Scott is not the only one in danger. The lives of his close friends and neighbors are threatened by this supernatural family struggle. To save them, Scott will have to find the strength to survive even though he has already lost the will to live.
Come Out & Play is riddled with supernatural gore, scares, suspense, and mystery, but the thesis of the novel is to depict the horrors of living through untreated trauma, while also showing how trauma can be survived. Each character is struggling with their own unsolved issues (mental illness, loss, PTSD), which are reflected in the physical situations throughout the story.
(Interview conducted by Rick Hipson)
CEMETERY DANCE: Thanks so much, Patrick for letting me corner you long enough to pick at your brain. Since meeting you at AuthorCon in Williamsburg, Virginia this past year, I’ve been looking forward to getting to know you and your work better.
To start at the start, if I may, what comes to mind when you consider your earliest influences and attractions to this dark thing of ours? I’d love to hear what ushered you through the doorway to horror and what has kept you here.
PATRICK TUMBLETY: Like many ’90s children, the sequels of the slasher craze that started in the ’80s were my earliest introductions to horror, and I watched them with my Dad when I was way too young. When I exhausted the horror VHS section of the video store, I turned toward children’s horror books such as In A Dark, Dark Room, and the Goosebumps series. Then I searched out comics based on my favorite horror movies, like Aliens and Predator. During that time, Are You Afraid of the Dark? aired on television along with the Simpson’s Treehouse of Horror episodes, and I was hooked for life. Once I was old enough to read novels, writing horror was all I wanted to do with my life.
Who would you consider among your literary heroes, whether they include some of the earlier influences you mentioned or not?
My literary heroes include Ray Bradbury, Stephen King, Christopher Golden, Edgar Allan Poe, and Michael Crichton. If I were to pick out one example of a writer that inspired me, Ray Bradbury’s Martian Chronicles opened my mind to the meaning of being a “storyteller.” Having a book made of short stories that still told an overarching narrative introduced me to the infinite possibilities of what a story could be and how it can be told.
When remembering the first words you contributed to the dark fiction genre, what can you tell us about your early experiences of writing stories, what they meant to you, and when you first though, yeah, I can do this same as my literary heroes can?

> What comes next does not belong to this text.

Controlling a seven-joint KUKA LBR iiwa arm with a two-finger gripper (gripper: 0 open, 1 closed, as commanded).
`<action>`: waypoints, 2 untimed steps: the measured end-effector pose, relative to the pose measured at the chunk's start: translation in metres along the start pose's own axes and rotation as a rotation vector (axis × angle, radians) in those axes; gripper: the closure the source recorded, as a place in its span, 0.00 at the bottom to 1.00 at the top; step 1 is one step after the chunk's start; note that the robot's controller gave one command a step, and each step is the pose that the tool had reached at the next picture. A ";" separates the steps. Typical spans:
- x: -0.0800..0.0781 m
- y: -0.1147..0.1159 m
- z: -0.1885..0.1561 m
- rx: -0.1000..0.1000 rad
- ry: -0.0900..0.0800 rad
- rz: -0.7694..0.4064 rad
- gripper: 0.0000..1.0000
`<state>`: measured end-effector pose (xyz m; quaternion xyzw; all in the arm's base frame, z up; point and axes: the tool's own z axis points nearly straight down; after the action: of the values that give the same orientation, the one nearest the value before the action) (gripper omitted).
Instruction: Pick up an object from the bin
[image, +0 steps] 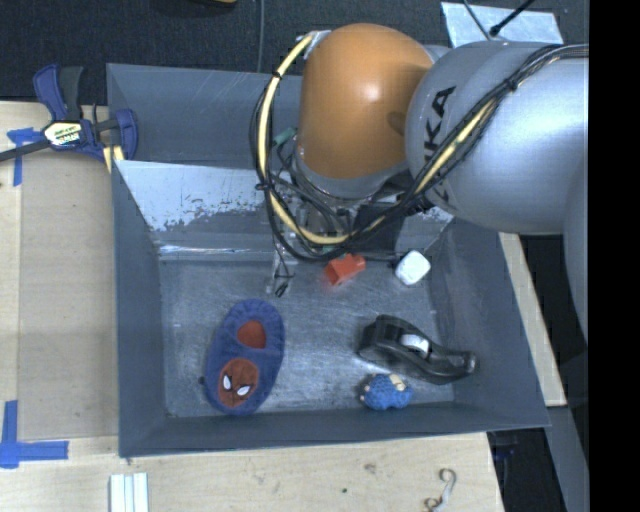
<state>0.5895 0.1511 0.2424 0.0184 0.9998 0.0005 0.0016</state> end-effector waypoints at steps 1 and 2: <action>0.025 -0.003 0.118 0.001 0.007 -0.291 0.00; 0.043 0.000 0.110 0.000 0.002 -0.315 0.00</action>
Offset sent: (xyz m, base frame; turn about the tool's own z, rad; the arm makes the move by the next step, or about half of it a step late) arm -0.0242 -0.0012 -0.1153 -0.2904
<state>0.5469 0.1532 0.1327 -0.1384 0.9904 0.0001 0.0004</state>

Around 2010, Word Horde Press had a call for an anthology for short stories inspired by Jack The Ripper. I already had an idea for one, because I had a personal history of studying the subject, but I did not think I had a chance to get in because it was a more personal story and I didn’t think my voice was strong enough or that I was talented enough to pull it off. I was surprised when I received the message that not only did I get in, but every writer in the table of contents was someone I had read and admired. I honestly thought my inclusion was a mistake and that I would be rejected once someone realized it. I then received a message that the publisher, Ross Lockhart, sent out my story to reviewers and publications to represent the book because he felt it captured the spirit of the anthology. It was then that I stopped trying to guess what my voice/talent/trajectory should be, and instead just wrote what mattered to me and gave it my all. I still use a quote from a review for that story in my biography because it represents my mission as a writer. Having my first published story appeal to readers for the exact reason I aimed for affirmed my reason for writing and gave me the confidence to keep going.
Considering you found some success publishing short stories ahead of your debut novel, Come Out & Play, do you feel honing your craft with short stories was a necessity that paved the way for being a published novelist?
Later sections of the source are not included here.